***** MATERIAL FOR THE TASK

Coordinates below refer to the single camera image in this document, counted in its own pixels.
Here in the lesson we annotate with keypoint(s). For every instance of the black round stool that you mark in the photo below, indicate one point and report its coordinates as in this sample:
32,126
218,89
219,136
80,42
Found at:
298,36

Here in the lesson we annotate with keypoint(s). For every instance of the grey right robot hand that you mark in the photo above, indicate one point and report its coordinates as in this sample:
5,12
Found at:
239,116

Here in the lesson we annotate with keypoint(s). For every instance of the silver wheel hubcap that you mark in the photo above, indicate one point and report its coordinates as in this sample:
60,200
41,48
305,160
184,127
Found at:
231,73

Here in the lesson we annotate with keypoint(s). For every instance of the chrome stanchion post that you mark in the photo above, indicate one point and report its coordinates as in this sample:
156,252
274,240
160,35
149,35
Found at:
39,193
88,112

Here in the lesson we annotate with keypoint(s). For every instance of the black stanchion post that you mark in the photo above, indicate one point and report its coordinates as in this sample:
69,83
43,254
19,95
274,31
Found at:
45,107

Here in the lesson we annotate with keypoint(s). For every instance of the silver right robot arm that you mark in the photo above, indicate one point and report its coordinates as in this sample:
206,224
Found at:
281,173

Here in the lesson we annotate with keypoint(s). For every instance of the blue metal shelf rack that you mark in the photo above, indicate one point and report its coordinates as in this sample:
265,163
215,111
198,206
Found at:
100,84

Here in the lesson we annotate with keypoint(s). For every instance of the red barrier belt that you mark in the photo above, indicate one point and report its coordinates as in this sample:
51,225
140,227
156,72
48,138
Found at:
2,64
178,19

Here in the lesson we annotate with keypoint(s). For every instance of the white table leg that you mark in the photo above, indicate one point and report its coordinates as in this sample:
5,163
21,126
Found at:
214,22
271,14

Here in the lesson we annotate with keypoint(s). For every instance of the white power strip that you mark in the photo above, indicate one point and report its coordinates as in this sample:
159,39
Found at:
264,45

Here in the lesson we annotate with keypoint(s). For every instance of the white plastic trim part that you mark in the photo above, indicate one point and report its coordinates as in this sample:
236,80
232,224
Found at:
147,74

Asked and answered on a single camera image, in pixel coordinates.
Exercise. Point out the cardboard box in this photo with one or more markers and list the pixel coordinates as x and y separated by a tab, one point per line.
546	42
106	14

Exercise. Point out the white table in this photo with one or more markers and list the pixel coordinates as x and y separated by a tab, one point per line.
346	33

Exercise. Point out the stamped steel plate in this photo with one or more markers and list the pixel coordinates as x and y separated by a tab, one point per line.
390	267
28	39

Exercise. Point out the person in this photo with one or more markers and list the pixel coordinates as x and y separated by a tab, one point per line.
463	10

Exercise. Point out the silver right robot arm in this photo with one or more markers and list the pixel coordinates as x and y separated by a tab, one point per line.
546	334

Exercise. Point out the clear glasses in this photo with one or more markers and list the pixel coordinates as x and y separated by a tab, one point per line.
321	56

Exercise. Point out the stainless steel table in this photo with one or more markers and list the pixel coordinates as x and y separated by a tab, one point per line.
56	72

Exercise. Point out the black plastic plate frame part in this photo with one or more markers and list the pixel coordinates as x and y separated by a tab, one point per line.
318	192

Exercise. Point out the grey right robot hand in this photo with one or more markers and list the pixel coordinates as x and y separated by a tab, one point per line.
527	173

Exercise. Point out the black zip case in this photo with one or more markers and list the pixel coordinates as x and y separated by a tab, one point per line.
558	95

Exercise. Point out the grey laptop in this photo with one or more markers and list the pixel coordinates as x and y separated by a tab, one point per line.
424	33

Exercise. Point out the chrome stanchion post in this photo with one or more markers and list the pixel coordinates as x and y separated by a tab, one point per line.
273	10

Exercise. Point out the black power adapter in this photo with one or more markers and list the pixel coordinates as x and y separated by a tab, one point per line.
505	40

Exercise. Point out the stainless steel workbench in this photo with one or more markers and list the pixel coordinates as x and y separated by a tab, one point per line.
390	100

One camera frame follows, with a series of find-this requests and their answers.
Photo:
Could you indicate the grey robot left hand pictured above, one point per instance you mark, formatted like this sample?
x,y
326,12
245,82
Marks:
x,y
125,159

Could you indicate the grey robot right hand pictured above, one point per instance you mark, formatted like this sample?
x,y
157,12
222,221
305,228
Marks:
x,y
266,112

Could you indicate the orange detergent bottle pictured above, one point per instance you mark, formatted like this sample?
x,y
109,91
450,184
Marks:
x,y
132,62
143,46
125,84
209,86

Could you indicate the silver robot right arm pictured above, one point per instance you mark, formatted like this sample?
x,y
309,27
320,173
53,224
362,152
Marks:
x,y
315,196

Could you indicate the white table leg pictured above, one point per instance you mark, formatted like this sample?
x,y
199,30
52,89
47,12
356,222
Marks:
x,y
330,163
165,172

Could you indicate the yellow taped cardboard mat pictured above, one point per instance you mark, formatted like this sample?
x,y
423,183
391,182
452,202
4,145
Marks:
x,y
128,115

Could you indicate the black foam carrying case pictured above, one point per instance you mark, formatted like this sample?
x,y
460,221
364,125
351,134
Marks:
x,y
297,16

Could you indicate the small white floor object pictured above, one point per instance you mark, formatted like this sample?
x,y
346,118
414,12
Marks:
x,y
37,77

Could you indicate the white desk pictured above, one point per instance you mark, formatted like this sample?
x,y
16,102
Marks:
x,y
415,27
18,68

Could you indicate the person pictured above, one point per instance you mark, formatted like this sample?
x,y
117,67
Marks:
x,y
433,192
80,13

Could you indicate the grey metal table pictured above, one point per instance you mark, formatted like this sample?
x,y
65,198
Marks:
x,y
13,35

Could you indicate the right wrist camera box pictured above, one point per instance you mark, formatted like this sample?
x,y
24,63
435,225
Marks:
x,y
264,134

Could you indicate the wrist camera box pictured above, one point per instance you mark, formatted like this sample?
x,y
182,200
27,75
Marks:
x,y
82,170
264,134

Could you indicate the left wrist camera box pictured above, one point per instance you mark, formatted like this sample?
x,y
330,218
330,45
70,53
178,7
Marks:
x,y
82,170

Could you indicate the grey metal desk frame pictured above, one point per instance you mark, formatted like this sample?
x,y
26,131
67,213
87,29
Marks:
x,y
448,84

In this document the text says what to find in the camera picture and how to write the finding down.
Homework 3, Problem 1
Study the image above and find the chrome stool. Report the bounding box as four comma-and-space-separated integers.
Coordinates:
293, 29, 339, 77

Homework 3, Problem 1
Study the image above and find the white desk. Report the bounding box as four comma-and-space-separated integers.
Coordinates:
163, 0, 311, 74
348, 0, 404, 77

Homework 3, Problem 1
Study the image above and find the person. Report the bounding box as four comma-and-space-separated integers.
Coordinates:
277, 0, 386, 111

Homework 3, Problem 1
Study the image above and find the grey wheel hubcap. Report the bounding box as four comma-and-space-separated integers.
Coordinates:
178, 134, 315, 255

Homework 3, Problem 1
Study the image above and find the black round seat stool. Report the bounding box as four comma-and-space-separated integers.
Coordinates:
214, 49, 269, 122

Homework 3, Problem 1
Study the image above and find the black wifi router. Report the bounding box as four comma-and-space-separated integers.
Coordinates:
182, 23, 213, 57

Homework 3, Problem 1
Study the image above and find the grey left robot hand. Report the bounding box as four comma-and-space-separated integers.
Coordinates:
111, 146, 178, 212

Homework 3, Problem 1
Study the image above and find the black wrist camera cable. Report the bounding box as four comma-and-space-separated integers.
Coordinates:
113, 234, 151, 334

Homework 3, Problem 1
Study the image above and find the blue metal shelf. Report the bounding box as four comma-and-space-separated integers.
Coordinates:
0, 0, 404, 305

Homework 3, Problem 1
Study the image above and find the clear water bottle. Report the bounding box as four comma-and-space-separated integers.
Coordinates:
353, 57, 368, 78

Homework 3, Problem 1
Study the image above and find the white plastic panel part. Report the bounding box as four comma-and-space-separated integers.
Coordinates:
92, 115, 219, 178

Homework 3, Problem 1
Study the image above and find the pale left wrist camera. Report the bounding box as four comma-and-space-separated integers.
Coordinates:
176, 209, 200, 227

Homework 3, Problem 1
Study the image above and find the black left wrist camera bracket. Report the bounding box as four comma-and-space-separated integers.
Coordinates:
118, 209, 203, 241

**********

All lines that contain the word "left" must be copied from the records above.

▶ _RESPONSE AREA_:
Could you indicate the grey robot left hand pictured above, one point per instance you mark, formatted like this sample?
Could you indicate the left wrist camera box pictured above, one point per instance you mark, formatted like this sample?
Study the image above and find the grey left robot hand. Report the bounding box as four comma-and-space-separated integers.
Study the image above and find the pale left wrist camera. Report the bounding box as four comma-and-space-separated integers.
Study the image above and find the black left wrist camera bracket. Report the bounding box as four comma-and-space-separated integers.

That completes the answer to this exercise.